_What to produce:_ Word for word, copy the lines from the one with "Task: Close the" to the last line of the data below, counting both, and keep every picture out.

_Data:_
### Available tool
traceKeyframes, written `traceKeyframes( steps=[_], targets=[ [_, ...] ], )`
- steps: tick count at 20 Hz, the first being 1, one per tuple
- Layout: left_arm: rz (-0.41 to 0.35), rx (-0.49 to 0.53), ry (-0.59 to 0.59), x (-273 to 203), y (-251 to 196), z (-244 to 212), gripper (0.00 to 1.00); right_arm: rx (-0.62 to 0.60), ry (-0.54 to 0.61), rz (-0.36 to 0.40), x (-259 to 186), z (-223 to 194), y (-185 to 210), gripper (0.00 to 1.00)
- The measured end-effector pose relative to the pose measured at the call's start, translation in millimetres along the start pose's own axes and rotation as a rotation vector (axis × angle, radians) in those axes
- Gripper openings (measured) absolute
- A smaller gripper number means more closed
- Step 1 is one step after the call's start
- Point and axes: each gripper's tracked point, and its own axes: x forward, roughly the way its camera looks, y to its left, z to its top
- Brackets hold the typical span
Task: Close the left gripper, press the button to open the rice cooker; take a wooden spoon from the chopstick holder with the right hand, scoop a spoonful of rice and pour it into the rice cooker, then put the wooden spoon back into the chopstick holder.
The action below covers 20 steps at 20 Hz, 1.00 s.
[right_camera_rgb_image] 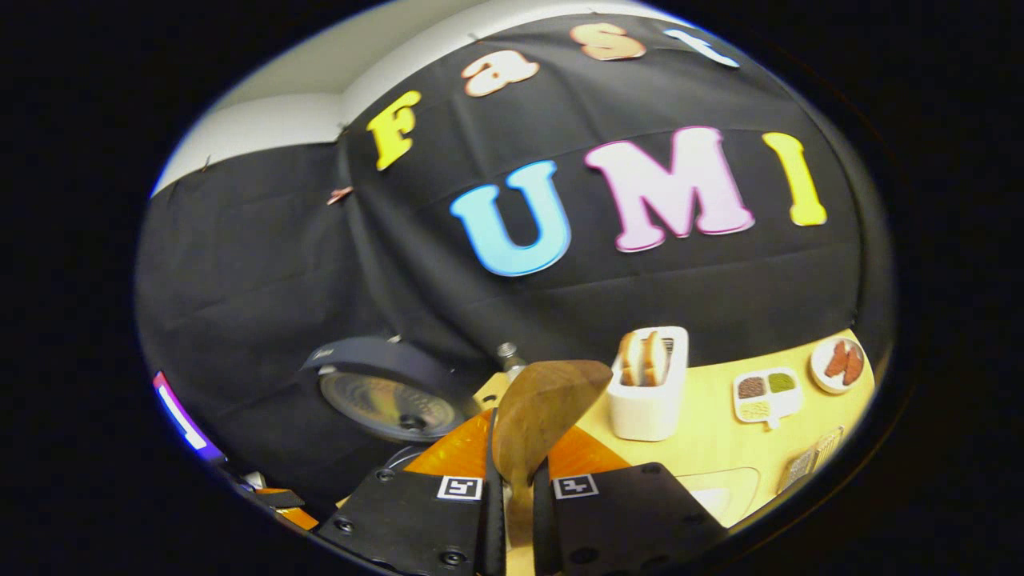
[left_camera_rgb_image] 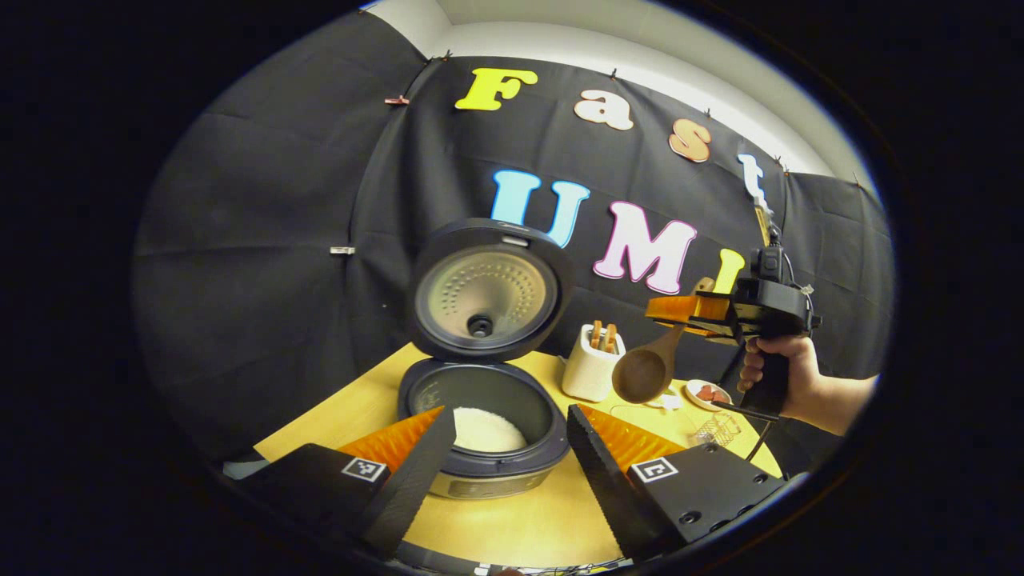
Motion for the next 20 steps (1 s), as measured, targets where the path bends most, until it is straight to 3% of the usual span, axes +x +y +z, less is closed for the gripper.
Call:
traceKeyframes(
  steps=[8, 12, 16, 20],
  targets=[
    [-0.011, 0.027, -0.021, 24, -33, 16, 0.95, 0.215, -0.14, -0.352, -73, 52, -184, 0.18],
    [-0.001, 0.009, 0.003, 34, -51, 14, 0.95, 0.334, -0.196, -0.5, -98, 52, -274, 0.18],
    [0.05, -0.038, 0.021, 39, -70, 10, 0.95, 0.423, -0.202, -0.584, -114, 41, -341, 0.17],
    [0.123, -0.062, 0.041, 38, -91, 2, 0.95, 0.426, -0.128, -0.601, -109, 8, -378, 0.18]
  ],
)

_Solution for this task:_
Task: Close the left gripper, press the button to open the rice cooker; take a wooden spoon from the chopstick holder with the right hand, scoop a spoonful of rice and pour it into the rice cooker, then put the wooden spoon back into the chopstick holder.
The action below covers 20 steps at 20 Hz, 1.00 s.
[right_camera_rgb_image] 
[left_camera_rgb_image] 
Motion for the next 20 steps (1 s), as measured, targets where the path bends most, until it is straight to 3% of the usual span, axes +x +y +z, less is closed for the gripper.
Call:
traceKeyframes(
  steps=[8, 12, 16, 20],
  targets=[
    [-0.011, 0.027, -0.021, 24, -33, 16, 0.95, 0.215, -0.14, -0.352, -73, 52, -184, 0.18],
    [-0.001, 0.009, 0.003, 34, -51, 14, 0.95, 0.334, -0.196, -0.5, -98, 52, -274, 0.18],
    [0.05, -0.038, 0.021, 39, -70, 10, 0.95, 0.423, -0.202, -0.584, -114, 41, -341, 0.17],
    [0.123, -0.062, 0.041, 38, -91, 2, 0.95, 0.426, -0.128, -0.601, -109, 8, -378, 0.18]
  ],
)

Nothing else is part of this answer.